Беседка так расстроилась, что от огорчения тоненько зазвенела ажурными листочками. Этот щемящий звон усугубил и без того гнетущую атмосферу, и друзья еще ниже опустили головы. Больше всех было стыдно Стефану. Ругая себя за свой язык, он виновато посмотрел на Луну:
– Прости нас. Но мы обещали твоему отцу. Он просил нас не говорить тебе.
– Да, Луна, ради твоего же блага. И ты ни в чем не виновата, – подхватил Эгирин.
Девушка задумалась, потом подошла к Стефану.
– Дай сюда блокнот! – она с силой дернула к себе пухлую книгу, перетянутую двумя резинками для надежности. – Ты же однозначно все записал и рисунок, поди, новый нарисовал.
– Не надо, Луна! – воскликнула Сентария.
– Раз вы обещали моим родителям, то я на вас не обижаюсь. И пытать вас не буду. Держите слово! Но я должна знать! – отобрав у Стефана блокнот, она вышла из беседки с неестественно прямой спиной.
– Кто тебя за язык тянул, – прошипела Сентария.

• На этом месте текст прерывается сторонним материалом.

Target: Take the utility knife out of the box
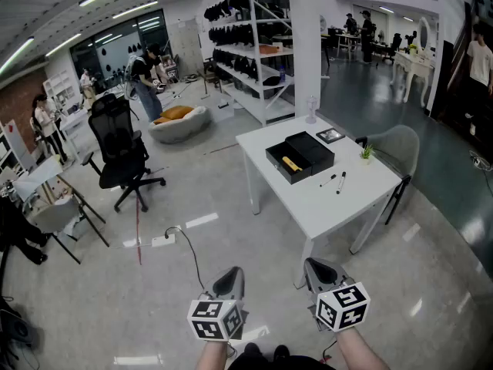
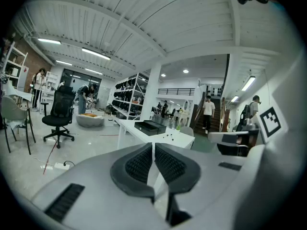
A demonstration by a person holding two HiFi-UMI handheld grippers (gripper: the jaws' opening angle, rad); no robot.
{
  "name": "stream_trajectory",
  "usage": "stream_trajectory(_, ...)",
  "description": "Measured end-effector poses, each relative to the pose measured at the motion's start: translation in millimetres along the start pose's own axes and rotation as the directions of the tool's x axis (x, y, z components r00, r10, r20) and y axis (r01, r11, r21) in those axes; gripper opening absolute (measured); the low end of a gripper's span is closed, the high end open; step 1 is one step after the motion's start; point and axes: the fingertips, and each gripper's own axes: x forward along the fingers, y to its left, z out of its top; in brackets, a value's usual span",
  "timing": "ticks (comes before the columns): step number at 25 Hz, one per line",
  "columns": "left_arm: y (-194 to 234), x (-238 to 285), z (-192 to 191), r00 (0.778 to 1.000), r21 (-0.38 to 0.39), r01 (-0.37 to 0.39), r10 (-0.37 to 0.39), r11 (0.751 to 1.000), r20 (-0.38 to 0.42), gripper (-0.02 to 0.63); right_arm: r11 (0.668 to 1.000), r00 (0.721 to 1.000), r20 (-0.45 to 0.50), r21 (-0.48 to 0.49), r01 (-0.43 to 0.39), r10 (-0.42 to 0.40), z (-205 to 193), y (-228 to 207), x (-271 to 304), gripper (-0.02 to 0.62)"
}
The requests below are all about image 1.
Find grey beanbag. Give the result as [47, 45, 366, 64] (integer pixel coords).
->
[148, 105, 213, 145]

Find white metal shelf rack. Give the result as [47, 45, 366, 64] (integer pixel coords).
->
[198, 0, 296, 127]

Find person's right forearm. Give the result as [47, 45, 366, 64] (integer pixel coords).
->
[336, 328, 390, 370]

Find grey shell chair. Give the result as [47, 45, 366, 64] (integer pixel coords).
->
[354, 124, 421, 226]

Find person's black trousers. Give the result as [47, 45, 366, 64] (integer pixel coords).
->
[227, 355, 336, 370]

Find white vanity table with mirror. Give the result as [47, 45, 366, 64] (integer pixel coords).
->
[389, 16, 438, 107]

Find clear wine glass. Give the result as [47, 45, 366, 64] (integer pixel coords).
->
[305, 95, 318, 125]

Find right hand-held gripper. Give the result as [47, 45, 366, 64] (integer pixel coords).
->
[303, 257, 371, 334]

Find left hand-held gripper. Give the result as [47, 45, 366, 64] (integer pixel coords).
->
[187, 266, 247, 341]

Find orange cushion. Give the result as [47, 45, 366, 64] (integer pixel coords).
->
[153, 105, 195, 125]

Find black box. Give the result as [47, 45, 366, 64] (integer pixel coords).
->
[265, 130, 335, 186]

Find row of black bags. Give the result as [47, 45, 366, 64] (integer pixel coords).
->
[203, 0, 259, 82]

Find person's left forearm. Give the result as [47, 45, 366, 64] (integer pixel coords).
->
[195, 339, 229, 370]

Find black office chair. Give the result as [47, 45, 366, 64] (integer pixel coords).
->
[80, 92, 167, 214]

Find thin black cable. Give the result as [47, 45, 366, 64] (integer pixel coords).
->
[321, 339, 338, 362]

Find black power cable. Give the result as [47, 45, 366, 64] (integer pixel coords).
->
[164, 226, 205, 291]

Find black picture frame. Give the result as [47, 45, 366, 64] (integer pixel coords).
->
[315, 127, 346, 144]

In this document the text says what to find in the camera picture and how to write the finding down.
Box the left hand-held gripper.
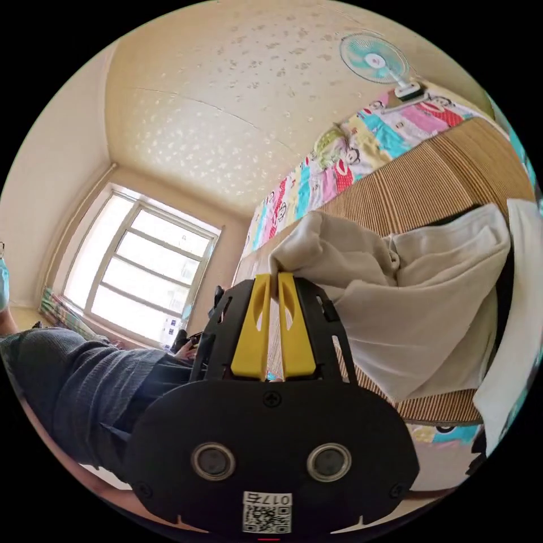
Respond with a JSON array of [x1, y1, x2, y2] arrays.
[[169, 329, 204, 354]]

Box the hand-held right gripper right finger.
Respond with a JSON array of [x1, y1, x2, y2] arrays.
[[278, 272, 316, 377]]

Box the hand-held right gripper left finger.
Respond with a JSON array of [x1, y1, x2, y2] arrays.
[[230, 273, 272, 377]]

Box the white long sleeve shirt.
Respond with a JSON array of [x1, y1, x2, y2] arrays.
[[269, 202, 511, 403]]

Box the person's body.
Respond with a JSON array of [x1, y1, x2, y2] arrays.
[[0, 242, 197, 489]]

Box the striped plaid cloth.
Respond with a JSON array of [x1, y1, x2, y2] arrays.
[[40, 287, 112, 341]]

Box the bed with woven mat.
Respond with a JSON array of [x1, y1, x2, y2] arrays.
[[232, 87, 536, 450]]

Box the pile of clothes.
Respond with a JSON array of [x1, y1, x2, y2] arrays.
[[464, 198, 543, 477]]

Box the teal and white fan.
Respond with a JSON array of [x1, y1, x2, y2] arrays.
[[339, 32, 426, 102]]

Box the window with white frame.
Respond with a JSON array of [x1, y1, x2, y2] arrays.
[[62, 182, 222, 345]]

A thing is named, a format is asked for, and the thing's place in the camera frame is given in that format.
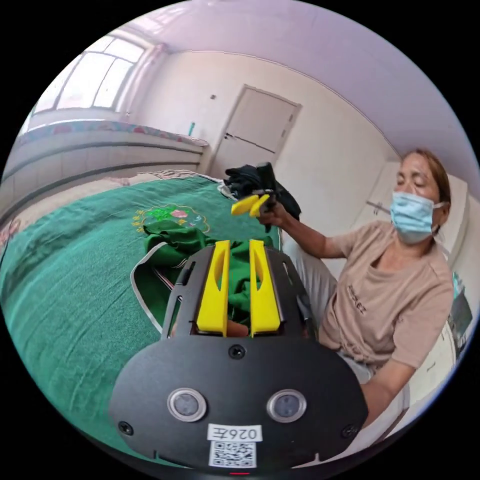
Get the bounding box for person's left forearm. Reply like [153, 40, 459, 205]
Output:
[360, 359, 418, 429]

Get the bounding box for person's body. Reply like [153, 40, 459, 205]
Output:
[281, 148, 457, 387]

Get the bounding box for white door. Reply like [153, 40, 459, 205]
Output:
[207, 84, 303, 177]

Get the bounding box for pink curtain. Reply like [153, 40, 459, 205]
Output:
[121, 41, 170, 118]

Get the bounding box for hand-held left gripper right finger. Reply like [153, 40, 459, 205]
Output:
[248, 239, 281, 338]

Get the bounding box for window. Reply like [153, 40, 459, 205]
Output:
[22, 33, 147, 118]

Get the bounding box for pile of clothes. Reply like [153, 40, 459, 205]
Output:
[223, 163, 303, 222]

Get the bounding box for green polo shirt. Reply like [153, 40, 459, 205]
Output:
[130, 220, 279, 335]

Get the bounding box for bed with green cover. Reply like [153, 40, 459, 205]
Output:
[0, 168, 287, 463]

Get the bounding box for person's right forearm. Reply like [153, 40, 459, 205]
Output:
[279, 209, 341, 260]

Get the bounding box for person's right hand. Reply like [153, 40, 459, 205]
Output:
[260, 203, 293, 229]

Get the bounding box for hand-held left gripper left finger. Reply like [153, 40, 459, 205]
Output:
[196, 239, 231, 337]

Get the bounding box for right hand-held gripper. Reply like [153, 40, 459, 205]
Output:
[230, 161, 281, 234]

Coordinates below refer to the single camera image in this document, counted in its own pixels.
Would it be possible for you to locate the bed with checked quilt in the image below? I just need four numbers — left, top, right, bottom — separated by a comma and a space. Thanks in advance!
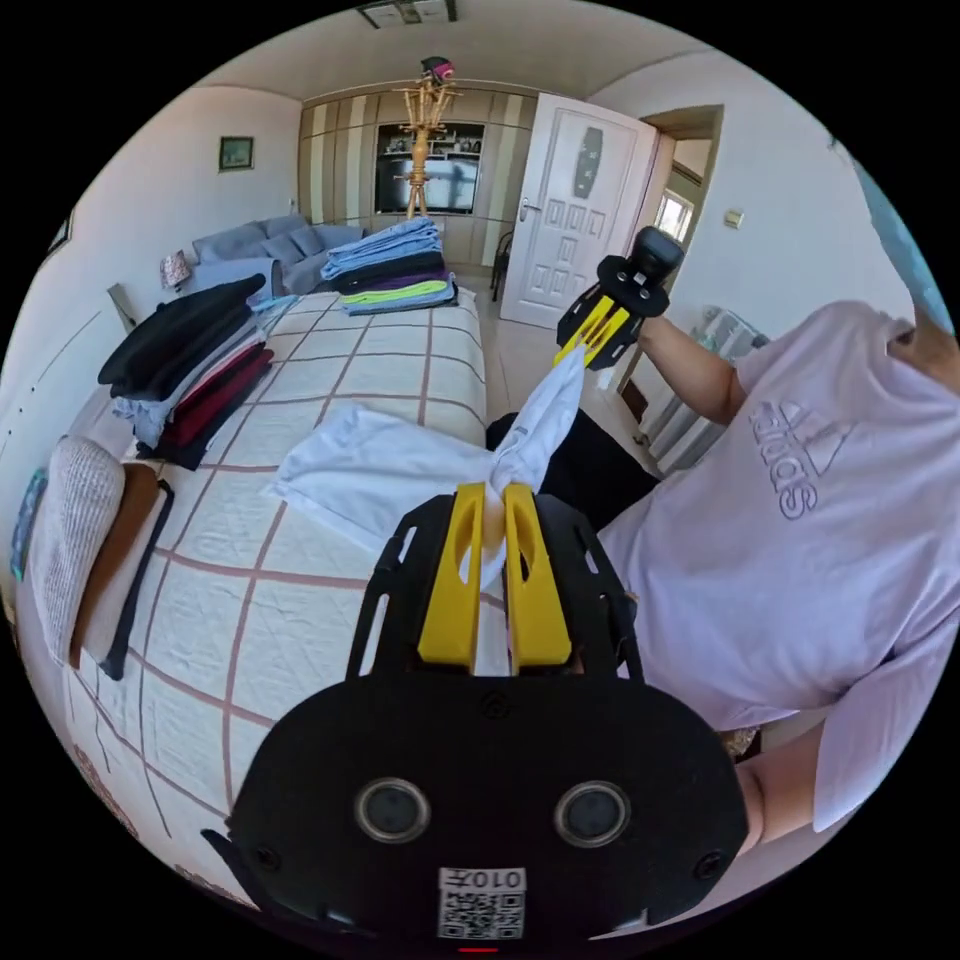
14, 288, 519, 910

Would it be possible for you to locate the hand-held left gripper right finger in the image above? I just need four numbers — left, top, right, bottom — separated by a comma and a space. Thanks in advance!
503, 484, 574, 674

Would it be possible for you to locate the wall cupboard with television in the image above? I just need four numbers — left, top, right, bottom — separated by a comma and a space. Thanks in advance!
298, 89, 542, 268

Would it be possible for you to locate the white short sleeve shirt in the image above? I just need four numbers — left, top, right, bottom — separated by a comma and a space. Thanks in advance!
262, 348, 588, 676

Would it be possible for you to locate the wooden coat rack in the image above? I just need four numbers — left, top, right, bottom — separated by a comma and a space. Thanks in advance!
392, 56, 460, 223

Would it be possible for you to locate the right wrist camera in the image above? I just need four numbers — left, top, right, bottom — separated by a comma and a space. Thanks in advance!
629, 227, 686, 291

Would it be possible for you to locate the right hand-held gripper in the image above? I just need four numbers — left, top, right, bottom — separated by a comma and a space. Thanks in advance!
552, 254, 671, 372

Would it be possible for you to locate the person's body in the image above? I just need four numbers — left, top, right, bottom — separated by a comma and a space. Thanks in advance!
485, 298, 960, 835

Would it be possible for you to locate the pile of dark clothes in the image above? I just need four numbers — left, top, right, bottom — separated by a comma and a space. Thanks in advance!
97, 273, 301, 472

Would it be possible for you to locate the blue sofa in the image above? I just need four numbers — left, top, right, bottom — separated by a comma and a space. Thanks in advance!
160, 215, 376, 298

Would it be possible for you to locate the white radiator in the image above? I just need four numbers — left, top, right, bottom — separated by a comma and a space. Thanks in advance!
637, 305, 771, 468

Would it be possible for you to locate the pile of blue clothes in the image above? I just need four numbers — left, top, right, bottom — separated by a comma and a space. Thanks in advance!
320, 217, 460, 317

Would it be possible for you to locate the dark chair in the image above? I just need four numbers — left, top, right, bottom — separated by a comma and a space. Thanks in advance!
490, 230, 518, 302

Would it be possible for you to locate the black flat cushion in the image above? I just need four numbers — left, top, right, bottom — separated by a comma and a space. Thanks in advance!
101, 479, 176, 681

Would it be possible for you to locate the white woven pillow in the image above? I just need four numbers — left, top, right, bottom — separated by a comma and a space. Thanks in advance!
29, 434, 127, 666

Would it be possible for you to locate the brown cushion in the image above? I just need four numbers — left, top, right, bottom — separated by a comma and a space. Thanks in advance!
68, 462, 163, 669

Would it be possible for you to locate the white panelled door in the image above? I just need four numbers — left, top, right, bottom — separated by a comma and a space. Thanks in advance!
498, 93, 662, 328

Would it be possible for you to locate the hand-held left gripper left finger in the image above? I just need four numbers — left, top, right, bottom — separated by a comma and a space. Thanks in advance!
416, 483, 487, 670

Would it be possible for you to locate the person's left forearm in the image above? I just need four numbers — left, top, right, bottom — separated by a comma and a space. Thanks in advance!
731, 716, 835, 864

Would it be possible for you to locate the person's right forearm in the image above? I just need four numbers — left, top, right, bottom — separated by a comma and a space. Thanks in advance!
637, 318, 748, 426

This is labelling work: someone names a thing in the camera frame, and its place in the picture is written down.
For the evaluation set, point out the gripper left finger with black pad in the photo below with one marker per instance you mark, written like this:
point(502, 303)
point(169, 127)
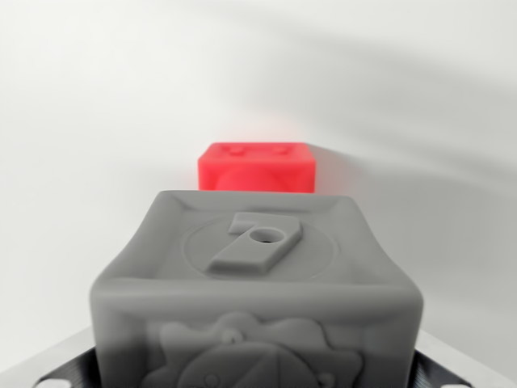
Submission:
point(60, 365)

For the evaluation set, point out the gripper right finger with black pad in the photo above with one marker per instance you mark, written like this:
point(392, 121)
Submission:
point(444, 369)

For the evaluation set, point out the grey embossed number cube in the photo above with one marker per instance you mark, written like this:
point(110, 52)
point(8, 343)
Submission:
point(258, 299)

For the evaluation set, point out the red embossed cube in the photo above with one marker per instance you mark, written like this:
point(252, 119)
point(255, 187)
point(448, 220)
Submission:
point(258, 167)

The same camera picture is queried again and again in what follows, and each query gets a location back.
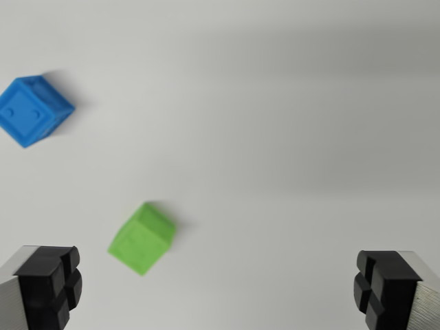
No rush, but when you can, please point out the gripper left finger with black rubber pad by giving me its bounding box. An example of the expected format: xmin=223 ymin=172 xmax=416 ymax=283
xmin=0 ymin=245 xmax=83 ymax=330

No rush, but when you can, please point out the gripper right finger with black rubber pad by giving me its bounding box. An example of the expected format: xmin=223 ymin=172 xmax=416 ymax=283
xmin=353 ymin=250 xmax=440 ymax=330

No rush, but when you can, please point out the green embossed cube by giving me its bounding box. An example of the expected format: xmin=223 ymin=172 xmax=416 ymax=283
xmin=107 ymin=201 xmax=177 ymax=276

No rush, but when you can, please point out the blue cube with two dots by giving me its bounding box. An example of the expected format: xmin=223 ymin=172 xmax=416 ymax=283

– Простите… Иногда во мне просыпается прежний Стефан. И я вас уверяю, я рад ему даже меньше, чем вы… И… кажется, мне нравится Сильвина… Вот я и вспылил…
– Нашел время, – ядовито произнесла Сентария. – Сильвина – самый «подходящий» объект для обожания. Она обожает, когда все крутятся вокруг нее, особенно такие ослы, как ты!
Она резко встала.
– На этом, я думаю, надо расходиться. Я уверена, что Луна не вернется к нам после того, как прочитает красочное описание Стефана. Завтра встречаемся здесь рано утром и идем мириться. Всем ясно?!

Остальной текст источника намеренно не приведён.